--- START ---

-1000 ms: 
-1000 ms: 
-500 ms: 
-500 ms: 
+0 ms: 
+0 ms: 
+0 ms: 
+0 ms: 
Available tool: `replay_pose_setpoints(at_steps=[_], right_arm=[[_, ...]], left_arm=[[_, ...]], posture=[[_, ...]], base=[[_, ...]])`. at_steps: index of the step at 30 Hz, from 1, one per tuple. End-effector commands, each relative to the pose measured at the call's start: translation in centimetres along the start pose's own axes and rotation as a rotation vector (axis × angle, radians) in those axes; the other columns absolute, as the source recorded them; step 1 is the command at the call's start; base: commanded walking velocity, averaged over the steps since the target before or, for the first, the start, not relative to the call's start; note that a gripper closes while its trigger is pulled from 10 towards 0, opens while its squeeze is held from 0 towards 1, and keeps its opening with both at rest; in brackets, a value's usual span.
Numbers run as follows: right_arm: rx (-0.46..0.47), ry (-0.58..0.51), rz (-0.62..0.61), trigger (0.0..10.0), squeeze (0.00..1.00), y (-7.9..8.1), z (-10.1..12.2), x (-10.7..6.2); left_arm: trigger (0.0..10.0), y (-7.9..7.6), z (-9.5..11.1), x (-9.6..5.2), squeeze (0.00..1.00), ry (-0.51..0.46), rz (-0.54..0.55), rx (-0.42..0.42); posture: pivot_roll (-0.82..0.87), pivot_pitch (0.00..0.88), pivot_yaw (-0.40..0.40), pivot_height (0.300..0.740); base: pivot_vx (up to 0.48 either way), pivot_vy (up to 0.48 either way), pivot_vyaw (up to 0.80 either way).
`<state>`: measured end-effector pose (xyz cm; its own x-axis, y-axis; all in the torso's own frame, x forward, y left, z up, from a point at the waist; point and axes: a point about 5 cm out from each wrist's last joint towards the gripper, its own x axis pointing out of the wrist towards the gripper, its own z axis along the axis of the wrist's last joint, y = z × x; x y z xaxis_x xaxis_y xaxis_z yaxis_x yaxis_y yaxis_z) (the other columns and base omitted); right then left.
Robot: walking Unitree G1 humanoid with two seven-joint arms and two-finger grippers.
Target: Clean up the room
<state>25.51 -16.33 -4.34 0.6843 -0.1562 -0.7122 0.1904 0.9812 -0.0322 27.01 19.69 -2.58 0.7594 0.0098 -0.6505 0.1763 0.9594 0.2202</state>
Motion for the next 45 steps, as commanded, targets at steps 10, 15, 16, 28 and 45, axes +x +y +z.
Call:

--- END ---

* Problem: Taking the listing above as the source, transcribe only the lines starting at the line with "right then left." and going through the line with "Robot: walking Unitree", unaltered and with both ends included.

* Response to this task:
`<state>`: measured end-effector pose (xyz cm; its own x-axis, y-axis; all in the torso's own frame, x forward, y left, z up, from a point at the waist; point and axes: a point about 5 cm out from each wrist's last joint towards the gripper, its own x axis pointing out of the wrist towards the gripper, its own z axis along the axis of the wrist's last joint, y = z × x; x y z xaxis_x xaxis_y xaxis_z yaxis_x yaxis_y yaxis_z) (the other columns and base omitted); right then left.
Robot: walking Unitree G1 humanoid with two seven-joint arms and two-finger grippers.

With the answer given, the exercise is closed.